*** Opening of Collected material ***

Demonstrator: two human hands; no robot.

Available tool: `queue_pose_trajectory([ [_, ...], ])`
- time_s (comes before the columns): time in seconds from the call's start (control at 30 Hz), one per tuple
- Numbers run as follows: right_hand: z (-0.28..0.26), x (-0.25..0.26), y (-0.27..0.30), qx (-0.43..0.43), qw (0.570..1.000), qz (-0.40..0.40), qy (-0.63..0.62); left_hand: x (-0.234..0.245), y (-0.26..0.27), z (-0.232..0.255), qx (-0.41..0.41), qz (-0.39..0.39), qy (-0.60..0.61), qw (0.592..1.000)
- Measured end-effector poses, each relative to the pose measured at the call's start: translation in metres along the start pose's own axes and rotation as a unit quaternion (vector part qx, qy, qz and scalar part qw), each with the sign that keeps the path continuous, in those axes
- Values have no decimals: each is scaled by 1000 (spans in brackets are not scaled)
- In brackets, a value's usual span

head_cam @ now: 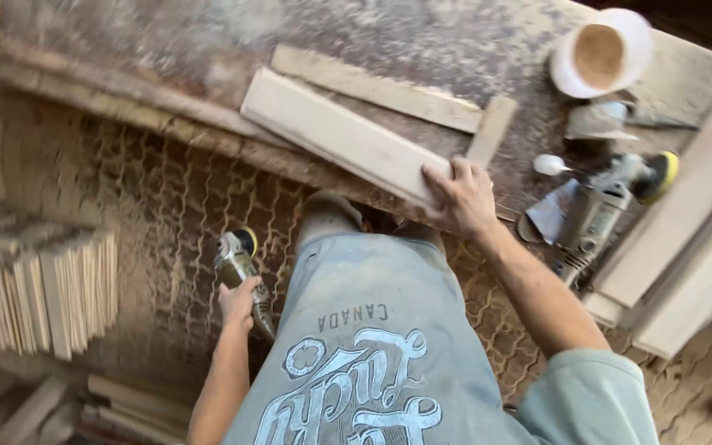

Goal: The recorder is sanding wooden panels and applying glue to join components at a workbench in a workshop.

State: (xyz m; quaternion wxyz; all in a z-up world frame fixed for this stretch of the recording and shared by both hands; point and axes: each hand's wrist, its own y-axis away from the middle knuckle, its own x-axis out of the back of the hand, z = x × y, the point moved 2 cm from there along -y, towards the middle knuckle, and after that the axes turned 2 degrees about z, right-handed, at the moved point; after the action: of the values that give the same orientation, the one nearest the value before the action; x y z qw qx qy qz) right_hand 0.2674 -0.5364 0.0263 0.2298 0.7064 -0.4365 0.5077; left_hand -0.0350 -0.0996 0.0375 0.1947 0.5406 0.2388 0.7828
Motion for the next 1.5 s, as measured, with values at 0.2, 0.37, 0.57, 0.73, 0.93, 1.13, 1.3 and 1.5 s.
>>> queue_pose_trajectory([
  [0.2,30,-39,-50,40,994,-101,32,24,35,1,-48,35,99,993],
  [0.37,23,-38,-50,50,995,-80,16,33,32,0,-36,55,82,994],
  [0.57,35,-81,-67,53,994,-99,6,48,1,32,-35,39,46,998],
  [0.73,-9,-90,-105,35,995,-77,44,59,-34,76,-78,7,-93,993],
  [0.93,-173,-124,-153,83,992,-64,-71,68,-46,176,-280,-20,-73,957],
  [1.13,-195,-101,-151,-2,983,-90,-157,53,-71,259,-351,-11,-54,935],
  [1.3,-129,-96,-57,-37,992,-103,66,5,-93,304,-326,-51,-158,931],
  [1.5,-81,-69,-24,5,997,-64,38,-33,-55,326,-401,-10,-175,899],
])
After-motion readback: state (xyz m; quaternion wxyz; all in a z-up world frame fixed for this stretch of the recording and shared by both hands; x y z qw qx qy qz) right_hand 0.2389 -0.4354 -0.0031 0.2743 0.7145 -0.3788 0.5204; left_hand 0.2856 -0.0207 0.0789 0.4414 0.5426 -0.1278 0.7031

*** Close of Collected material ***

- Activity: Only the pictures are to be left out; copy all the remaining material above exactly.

- Finished exercise:
Demonstrator: two human hands; no robot.

Available tool: `queue_pose_trajectory([ [_, ...], ])`
- time_s (comes before the columns): time in seconds from the call's start (control at 30 Hz), one per tuple
- Numbers run as follows: right_hand: z (-0.28..0.26), x (-0.25..0.26), y (-0.27..0.30), qx (-0.43..0.43), qw (0.570..1.000), qz (-0.40..0.40), qy (-0.63..0.62); left_hand: x (-0.234..0.245), y (-0.26..0.27), z (-0.232..0.255), qx (-0.41..0.41), qz (-0.39..0.39), qy (-0.60..0.61), qw (0.592..1.000)
- Measured end-effector poses, each relative to the pose measured at the call's start: translation in metres along the start pose's own axes and rotation as a unit quaternion (vector part qx, qy, qz and scalar part qw), each with the sign that keeps the path continuous, in those axes
- Values have no decimals: each is scaled by 1000 (spans in brackets are not scaled)
- In brackets, a value's usual span

head_cam @ now: 

Goal: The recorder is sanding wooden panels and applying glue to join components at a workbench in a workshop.

State: (xyz m; quaternion wxyz; all in a z-up world frame fixed for this stretch of the recording and shared by both hands; point and axes: each hand's wrist, its own y-axis away from the middle knuckle, its own x-axis out of the back of the hand, z = x × y, the point moved 2 cm from there along -y, towards the middle knuckle, and after that the axes turned 2 degrees about z, right-handed, at the moved point; after the action: of the values that give the same orientation, the one nearest the value before the action; x y z qw qx qy qz) right_hand 0.2674 -0.5364 0.0263 0.2298 0.7064 -0.4365 0.5077; left_hand -0.0350 -0.0996 0.0375 0.1947 0.5406 0.2388 0.7828
Motion for the next 1.5 s, as measured, with values at 0.2, 0.37, 0.57, 0.73, 0.93, 1.13, 1.3 and 1.5 s.
>>> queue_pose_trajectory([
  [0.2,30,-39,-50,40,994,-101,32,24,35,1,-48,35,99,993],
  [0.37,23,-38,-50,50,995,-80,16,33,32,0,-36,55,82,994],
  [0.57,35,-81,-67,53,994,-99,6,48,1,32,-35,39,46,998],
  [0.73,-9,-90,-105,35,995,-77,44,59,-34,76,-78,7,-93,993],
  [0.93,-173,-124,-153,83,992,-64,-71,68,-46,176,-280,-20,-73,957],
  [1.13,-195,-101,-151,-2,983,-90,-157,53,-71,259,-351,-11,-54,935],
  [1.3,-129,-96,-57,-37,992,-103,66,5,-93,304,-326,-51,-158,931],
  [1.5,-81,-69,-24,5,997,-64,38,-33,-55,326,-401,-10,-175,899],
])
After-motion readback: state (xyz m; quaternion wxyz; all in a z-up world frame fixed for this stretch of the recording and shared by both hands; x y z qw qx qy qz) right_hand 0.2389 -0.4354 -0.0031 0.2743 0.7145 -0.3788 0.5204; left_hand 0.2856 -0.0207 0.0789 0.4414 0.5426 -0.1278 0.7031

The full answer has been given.